- _Records from a collection_
*****

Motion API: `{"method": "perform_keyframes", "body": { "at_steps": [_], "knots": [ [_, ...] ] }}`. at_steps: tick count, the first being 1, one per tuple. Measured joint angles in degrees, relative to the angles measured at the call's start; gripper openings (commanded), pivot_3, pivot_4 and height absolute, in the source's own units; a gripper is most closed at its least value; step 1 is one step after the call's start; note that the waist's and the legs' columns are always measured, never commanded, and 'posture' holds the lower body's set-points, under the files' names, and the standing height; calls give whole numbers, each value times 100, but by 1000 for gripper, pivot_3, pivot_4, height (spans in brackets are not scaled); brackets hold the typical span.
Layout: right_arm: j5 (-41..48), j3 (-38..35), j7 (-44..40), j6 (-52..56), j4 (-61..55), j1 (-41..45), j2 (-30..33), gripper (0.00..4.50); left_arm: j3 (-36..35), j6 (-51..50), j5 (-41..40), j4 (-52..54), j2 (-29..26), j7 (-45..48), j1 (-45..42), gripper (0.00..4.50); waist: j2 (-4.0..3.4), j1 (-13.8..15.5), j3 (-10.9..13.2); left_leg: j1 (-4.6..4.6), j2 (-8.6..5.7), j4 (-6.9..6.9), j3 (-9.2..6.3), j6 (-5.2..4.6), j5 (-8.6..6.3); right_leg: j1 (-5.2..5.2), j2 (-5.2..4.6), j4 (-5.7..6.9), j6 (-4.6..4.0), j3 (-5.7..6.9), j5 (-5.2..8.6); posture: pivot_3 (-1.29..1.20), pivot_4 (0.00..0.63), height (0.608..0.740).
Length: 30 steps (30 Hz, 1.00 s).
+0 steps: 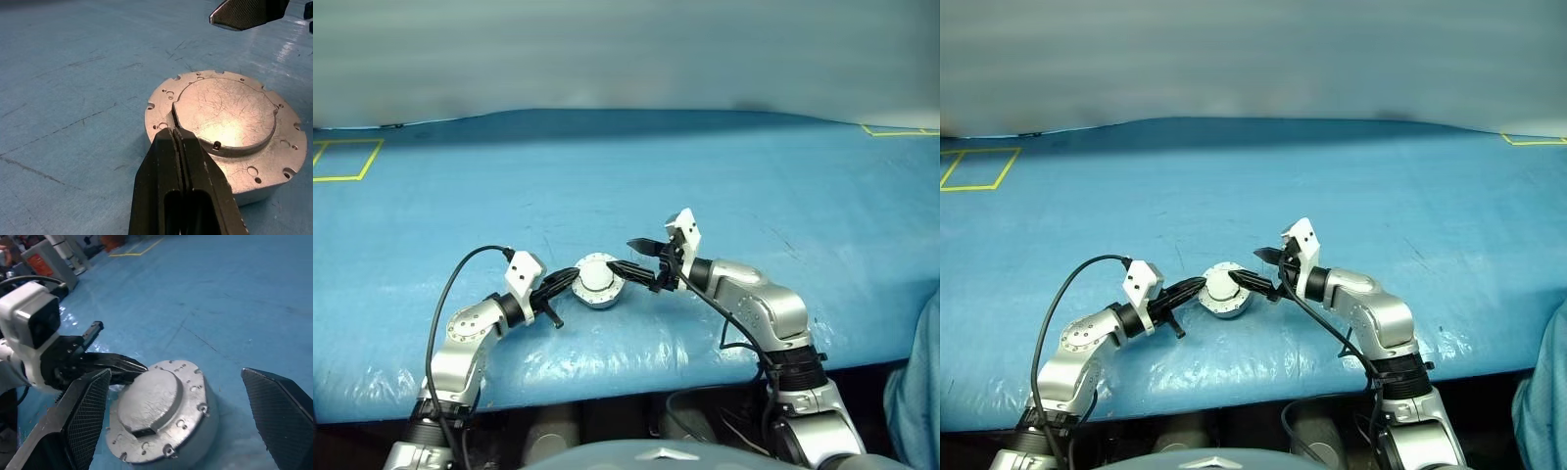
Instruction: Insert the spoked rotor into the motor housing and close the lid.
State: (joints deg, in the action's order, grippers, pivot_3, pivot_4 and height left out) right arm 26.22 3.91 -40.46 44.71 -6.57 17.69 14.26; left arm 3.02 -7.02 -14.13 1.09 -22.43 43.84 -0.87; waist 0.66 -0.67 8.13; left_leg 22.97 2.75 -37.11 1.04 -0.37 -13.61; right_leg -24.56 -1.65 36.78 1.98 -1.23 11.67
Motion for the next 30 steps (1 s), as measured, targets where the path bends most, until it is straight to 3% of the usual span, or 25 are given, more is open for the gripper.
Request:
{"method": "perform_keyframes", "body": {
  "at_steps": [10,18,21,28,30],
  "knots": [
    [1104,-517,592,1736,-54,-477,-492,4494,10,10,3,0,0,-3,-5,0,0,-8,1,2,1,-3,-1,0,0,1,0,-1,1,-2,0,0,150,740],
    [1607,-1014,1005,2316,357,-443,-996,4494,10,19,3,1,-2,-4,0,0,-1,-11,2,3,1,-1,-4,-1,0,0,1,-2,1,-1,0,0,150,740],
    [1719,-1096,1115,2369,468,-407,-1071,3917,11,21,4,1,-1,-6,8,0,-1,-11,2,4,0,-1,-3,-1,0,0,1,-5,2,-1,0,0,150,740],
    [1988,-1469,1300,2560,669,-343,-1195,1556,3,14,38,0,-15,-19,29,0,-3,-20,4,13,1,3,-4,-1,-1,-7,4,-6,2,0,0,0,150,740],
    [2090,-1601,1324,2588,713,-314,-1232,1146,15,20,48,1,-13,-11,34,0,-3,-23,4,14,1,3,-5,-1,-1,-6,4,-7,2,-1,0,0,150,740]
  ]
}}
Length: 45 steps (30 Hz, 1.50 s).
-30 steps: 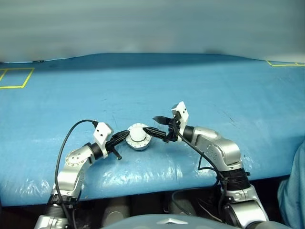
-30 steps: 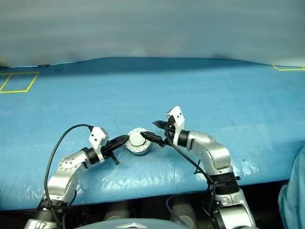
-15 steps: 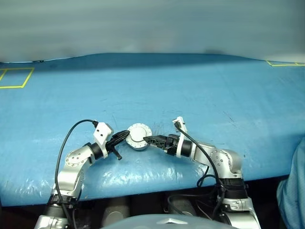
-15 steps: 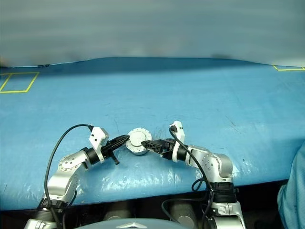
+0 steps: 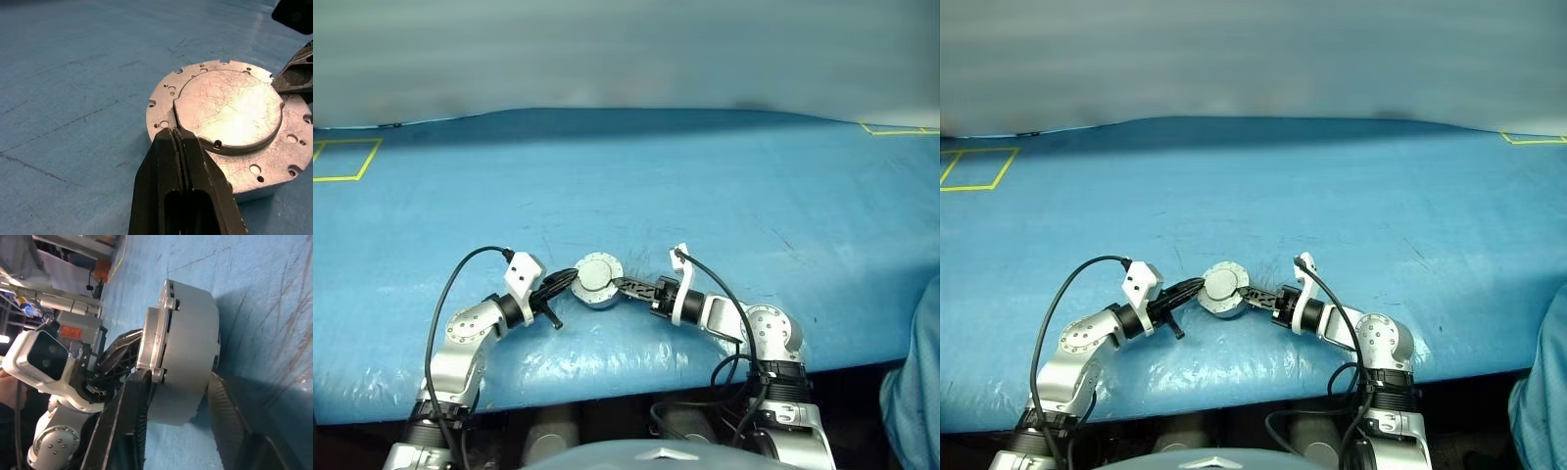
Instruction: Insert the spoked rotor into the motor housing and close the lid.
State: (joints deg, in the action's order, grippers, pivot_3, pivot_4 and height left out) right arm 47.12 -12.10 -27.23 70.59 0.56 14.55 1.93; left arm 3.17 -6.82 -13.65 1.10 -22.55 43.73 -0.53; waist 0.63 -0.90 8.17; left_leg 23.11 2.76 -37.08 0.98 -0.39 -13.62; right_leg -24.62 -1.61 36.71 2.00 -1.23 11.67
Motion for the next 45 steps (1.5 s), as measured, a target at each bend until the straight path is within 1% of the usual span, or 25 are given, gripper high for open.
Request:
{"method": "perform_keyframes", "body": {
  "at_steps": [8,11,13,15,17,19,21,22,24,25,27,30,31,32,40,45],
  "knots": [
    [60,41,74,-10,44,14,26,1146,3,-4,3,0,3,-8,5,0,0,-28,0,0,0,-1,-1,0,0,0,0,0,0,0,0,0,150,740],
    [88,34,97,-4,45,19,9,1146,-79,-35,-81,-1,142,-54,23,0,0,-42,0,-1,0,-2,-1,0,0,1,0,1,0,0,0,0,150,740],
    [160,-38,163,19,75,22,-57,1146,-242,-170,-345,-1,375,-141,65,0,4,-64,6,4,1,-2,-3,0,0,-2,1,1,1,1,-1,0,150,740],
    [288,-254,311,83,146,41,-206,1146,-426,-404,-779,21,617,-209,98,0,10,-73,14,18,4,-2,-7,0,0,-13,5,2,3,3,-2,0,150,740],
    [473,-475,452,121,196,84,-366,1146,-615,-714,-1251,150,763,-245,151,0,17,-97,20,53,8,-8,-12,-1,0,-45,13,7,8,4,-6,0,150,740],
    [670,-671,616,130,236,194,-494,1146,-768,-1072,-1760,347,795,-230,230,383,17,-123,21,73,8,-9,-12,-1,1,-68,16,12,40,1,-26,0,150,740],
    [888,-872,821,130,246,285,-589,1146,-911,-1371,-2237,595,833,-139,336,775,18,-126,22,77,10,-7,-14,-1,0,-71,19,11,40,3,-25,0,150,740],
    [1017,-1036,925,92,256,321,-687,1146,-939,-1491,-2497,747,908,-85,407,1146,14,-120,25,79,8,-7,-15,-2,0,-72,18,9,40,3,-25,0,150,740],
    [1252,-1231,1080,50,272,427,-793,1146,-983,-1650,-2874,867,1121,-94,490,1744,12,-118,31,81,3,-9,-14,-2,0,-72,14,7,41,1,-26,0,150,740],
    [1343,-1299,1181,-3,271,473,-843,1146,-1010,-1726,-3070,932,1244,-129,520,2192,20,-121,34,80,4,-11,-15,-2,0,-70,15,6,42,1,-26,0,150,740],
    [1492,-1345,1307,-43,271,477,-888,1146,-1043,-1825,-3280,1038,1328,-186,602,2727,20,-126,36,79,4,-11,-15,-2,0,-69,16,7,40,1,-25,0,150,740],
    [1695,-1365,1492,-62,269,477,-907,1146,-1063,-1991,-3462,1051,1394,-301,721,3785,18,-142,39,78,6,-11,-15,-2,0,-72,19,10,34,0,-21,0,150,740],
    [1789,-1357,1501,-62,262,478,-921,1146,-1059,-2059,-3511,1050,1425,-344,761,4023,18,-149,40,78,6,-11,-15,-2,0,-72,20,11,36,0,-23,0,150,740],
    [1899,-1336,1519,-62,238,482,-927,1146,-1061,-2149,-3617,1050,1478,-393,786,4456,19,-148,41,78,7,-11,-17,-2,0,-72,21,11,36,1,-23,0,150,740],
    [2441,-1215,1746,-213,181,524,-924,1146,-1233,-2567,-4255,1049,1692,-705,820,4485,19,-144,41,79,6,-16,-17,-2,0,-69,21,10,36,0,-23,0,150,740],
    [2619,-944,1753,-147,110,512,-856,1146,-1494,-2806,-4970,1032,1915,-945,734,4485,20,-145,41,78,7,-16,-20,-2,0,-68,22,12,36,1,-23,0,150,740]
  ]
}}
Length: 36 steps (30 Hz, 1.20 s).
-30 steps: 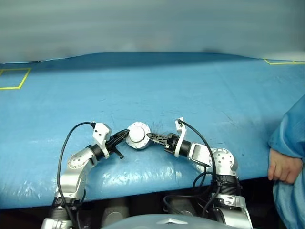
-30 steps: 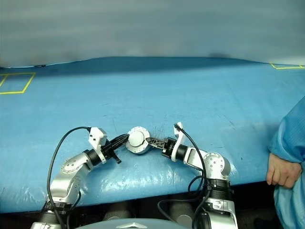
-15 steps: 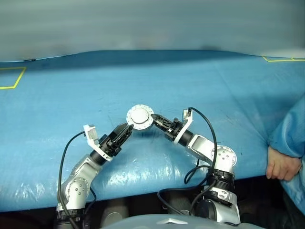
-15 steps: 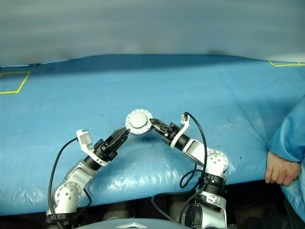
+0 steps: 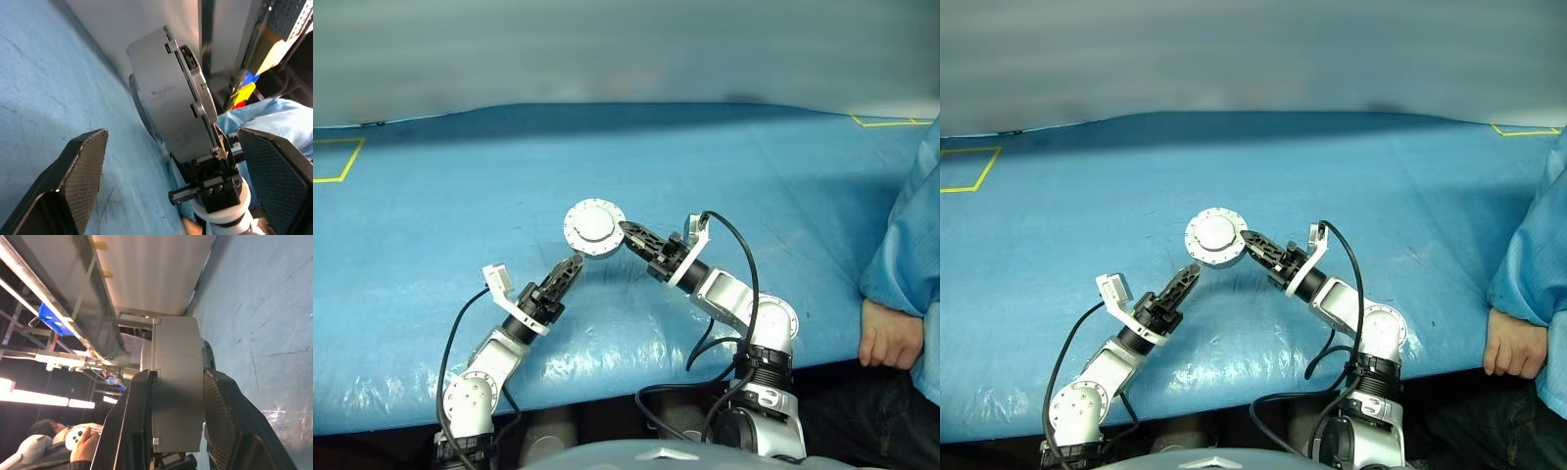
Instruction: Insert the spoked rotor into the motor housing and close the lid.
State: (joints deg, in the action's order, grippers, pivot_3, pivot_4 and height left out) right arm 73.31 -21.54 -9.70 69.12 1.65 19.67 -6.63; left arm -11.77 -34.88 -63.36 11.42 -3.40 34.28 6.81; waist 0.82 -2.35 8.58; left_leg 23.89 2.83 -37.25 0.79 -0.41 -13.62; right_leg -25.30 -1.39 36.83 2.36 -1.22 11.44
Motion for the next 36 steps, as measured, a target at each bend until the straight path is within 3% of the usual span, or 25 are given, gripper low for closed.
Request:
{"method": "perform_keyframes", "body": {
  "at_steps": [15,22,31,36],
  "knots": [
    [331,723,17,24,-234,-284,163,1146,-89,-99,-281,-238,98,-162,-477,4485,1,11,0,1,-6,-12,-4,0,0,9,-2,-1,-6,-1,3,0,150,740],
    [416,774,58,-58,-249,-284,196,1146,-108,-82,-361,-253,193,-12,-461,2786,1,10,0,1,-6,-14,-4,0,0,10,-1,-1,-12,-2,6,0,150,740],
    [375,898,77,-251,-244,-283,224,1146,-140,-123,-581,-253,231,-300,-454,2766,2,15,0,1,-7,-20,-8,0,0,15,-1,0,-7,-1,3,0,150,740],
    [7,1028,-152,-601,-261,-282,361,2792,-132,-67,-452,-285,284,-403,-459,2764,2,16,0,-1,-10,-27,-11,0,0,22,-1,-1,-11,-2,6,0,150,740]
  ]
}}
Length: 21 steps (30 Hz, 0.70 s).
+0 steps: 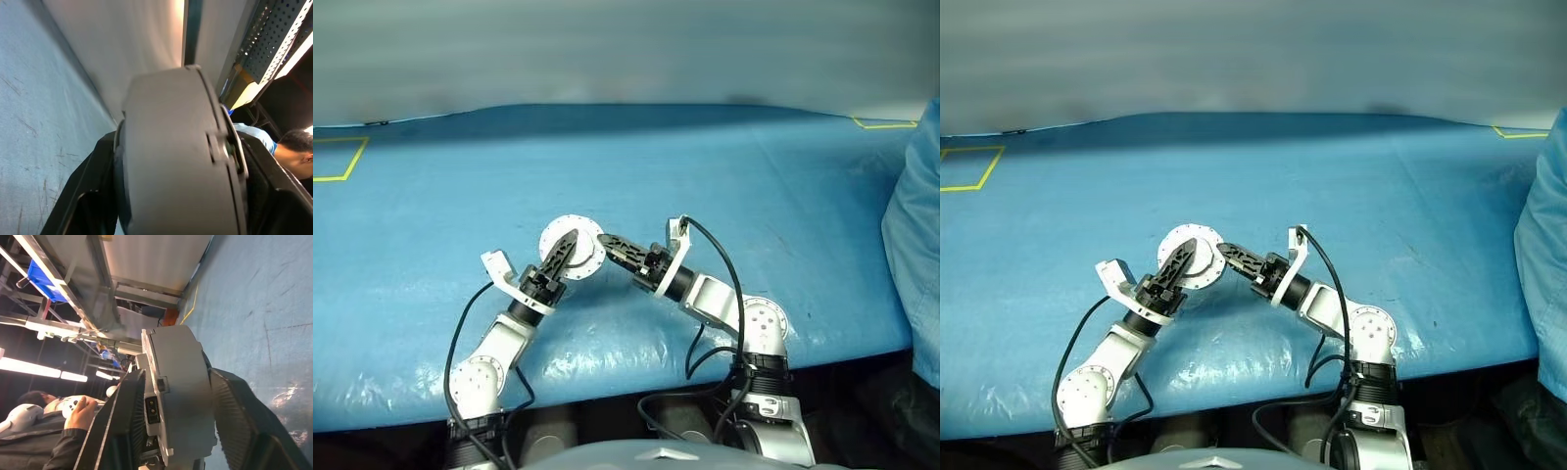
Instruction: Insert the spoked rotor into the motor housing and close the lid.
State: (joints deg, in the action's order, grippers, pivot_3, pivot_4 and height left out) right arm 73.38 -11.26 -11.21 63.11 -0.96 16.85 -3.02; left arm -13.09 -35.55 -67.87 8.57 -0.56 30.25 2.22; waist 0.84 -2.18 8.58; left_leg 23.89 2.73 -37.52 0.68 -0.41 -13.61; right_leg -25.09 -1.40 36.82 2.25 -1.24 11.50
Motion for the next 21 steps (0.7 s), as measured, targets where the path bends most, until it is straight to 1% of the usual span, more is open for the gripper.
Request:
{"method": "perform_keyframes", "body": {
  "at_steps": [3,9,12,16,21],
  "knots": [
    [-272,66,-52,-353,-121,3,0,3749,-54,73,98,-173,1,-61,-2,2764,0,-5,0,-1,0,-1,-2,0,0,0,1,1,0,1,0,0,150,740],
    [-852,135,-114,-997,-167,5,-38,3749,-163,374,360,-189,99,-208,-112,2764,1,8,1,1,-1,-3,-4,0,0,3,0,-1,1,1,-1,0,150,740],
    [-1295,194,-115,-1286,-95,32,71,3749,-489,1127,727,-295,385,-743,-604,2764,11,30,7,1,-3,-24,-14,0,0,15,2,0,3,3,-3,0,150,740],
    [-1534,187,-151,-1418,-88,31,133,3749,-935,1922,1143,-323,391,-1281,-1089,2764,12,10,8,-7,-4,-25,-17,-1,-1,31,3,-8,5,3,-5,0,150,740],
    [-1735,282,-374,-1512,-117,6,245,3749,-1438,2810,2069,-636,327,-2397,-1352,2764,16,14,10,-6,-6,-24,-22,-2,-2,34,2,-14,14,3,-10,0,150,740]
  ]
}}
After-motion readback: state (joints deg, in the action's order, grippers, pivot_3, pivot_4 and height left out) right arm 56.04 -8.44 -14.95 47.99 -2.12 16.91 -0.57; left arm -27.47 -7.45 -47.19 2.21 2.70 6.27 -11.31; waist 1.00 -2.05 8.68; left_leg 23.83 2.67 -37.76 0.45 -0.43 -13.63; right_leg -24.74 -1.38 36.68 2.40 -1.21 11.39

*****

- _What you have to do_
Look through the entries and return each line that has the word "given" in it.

- _Result of this task_
Motion for the next 30 steps (1 s), as measured, targets where the path bends most, until it is straight to 3% of the usual span, or 25 are given, more is open for the gripper.
Motion for the next 45 steps (1.5 s), as measured, a target at each bend until the straight path is within 1% of the usual span, or 25 are given, gripper high for open.
Motion for the next 36 steps, as measured, a target at each bend until the straight path is within 3% of the usual span, or 25 are given, gripper low for closed.

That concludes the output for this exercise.